WHAT TO WORK ON: The entries should be given again so that each one matches the original exactly.

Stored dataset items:
Content starts

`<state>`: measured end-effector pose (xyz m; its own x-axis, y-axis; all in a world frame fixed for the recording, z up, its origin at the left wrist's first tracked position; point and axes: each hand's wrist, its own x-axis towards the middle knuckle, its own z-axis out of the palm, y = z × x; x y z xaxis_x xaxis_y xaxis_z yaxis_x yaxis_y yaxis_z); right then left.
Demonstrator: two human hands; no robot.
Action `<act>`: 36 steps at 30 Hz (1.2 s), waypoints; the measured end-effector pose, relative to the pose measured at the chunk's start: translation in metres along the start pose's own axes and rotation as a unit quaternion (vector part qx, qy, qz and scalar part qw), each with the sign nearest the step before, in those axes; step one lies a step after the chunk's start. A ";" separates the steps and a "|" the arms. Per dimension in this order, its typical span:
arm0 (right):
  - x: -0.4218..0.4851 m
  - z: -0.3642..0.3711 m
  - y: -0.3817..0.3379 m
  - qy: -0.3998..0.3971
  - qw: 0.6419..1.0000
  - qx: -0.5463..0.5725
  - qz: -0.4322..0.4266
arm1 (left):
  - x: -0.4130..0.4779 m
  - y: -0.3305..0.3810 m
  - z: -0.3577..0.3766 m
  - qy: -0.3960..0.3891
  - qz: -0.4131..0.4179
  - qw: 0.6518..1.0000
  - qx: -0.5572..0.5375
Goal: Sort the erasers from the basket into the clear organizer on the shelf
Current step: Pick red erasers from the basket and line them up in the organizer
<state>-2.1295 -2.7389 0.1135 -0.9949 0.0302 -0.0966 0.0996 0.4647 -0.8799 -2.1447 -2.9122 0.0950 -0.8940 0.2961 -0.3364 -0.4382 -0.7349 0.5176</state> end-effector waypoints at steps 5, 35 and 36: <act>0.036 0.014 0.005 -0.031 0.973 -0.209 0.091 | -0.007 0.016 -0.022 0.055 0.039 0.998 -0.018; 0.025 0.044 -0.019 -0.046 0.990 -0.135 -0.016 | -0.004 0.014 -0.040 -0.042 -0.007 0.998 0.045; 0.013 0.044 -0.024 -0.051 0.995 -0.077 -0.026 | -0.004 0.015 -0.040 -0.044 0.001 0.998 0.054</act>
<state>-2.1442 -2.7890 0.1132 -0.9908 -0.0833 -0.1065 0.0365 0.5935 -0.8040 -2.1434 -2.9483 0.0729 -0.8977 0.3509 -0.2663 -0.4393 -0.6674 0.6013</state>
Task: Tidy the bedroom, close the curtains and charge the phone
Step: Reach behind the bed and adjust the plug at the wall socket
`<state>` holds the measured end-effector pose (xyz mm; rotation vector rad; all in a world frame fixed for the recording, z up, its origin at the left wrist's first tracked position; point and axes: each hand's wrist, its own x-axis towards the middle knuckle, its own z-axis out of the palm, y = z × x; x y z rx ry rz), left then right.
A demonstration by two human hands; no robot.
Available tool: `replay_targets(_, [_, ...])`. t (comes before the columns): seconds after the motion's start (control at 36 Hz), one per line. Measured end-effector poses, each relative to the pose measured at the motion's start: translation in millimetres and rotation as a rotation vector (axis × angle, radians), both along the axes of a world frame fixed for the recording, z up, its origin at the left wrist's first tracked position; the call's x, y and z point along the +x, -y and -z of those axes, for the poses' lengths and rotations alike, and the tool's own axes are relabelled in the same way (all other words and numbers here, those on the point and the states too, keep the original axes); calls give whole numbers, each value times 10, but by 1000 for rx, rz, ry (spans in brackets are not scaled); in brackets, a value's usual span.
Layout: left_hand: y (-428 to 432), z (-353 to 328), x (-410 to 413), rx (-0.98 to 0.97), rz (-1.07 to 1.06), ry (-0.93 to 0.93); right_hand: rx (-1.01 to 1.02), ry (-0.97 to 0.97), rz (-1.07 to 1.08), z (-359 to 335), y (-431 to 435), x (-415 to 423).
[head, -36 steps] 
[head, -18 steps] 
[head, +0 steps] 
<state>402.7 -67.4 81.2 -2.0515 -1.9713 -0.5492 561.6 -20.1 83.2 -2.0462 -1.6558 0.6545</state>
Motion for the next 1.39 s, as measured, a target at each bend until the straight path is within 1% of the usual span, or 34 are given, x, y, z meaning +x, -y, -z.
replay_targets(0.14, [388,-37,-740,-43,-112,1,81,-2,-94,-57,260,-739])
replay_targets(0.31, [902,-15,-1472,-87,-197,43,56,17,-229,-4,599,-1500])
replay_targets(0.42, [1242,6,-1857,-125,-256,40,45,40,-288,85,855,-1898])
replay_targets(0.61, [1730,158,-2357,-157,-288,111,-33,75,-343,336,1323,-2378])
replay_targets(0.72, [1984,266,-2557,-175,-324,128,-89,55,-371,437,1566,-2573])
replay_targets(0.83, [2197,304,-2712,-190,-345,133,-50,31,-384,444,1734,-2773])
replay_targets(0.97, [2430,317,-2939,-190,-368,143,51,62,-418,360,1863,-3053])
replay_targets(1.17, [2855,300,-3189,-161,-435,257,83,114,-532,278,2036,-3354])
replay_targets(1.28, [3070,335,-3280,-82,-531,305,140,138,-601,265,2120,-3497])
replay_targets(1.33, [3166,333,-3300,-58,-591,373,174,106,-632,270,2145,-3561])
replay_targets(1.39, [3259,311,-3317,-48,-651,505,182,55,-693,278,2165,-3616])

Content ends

ANSWER FOR THIS EXERCISE:
`<state>`: measured end-effector pose (xyz m; its own x-axis, y-axis; all in a world frame fixed for the recording, z up, its origin at the left wrist's first tracked position; point and axes: each hand's wrist, its own x-axis towards the middle knuckle, its own z-axis out of the palm, y = z × x; x y z xaxis_x xaxis_y xaxis_z yaxis_x yaxis_y yaxis_z); right then left.
Demonstrator: two human hands; no robot.
Action `<act>`: 36 steps at 30 Hz (1.2 s), waypoints; the measured end-effector pose, relative to the pose measured at the chunk's start: translation in metres along the start pose's own axes and rotation as a unit quaternion (vector part qx, qy, qz and scalar part qw), each with the sign nearest the step before, in those axes; step one lies a step after the chunk's start. A ";" separates the steps and a "|" the arms. Per dimension in this order, its typical span:
arm0 (right):
  - x: -0.4218..0.4851 m
  - z: -0.3642..0.3711 m
  - y: -0.3817..0.3379 m
  - qy: -0.3998..0.3971
  - qw: 0.6419..1.0000
  - qx: -0.5463..0.5725
  - qz: -0.4322..0.4266
arm1 (left):
  - x: -0.4130..0.4779 m
  - y: -0.3305..0.3810 m
  - z: -0.3577..0.3766 m
  - qy: -0.3960..0.3891
  - qz: -0.4131..0.4179
  - qw: 0.6518..1.0000
  - qx: -0.5572..0.5375
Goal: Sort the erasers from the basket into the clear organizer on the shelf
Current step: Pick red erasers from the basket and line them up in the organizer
<state>-2.1295 -2.7389 0.1135 -0.9949 0.0302 -0.0966 0.0996 0.4647 -0.8799 -2.1447 -2.9122 0.0950 -0.8940 0.2961 -0.3364 -0.4382 -0.7349 0.5176</state> end-effector waypoints at steps 5, 35 and 36: <act>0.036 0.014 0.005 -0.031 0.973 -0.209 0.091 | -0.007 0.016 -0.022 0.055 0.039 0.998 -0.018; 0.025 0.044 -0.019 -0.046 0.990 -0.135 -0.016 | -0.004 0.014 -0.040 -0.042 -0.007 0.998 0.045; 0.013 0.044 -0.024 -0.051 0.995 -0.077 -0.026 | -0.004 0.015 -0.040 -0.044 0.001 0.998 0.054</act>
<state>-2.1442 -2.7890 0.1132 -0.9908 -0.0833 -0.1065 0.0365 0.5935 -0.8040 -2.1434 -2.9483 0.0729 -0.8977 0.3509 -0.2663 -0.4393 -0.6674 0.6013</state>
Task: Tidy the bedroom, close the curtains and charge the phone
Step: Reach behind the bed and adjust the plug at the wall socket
`<state>` holds the measured end-effector pose (xyz mm; rotation vector rad; all in a world frame fixed for the recording, z up, its origin at the left wrist's first tracked position; point and axes: each hand's wrist, its own x-axis towards the middle knuckle, its own z-axis out of the palm, y = z × x; x y z rx ry rz), left then right.
A demonstration by two human hands; no robot.
Available tool: `replay_targets(_, [_, ...])`. t (comes before the columns): seconds after the motion's start (control at 36 Hz), one per line. Measured end-effector poses, each relative to the pose measured at the motion's start: translation in millimetres and rotation as a rotation vector (axis × angle, radians), both along the axes of a world frame fixed for the recording, z up, its origin at the left wrist's first tracked position; the call's x, y and z point along the +x, -y and -z of those axes, for the poses' lengths and rotations alike, and the tool's own axes are relabelled in the same way (all other words and numbers here, those on the point and the states too, keep the original axes); calls give whole numbers, each value times 10, but by 1000 for rx, rz, ry (spans in brackets are not scaled); in brackets, a value's usual span.
Layout: left_hand: y (-428 to 432), z (-353 to 328), x (-410 to 413), rx (-0.98 to 0.97), rz (-1.07 to 1.06), ry (-0.93 to 0.93); right_hand: rx (-1.01 to 1.02), ry (-0.97 to 0.97), rz (-1.07 to 1.08), z (-359 to 335), y (-431 to 435), x (-415 to 423).
[head, -36 steps] 
[head, -18 steps] 
[head, +0 steps] 
<state>402.7 -67.4 81.2 -2.0515 -1.9713 -0.5492 561.6 -20.1 83.2 -2.0462 -1.6558 0.6545</state>
Motion for the next 1.39 s, as measured, a target at each bend until the straight path is within 1% of the usual span, or 34 are given, x, y, z meaning +x, -y, -z.
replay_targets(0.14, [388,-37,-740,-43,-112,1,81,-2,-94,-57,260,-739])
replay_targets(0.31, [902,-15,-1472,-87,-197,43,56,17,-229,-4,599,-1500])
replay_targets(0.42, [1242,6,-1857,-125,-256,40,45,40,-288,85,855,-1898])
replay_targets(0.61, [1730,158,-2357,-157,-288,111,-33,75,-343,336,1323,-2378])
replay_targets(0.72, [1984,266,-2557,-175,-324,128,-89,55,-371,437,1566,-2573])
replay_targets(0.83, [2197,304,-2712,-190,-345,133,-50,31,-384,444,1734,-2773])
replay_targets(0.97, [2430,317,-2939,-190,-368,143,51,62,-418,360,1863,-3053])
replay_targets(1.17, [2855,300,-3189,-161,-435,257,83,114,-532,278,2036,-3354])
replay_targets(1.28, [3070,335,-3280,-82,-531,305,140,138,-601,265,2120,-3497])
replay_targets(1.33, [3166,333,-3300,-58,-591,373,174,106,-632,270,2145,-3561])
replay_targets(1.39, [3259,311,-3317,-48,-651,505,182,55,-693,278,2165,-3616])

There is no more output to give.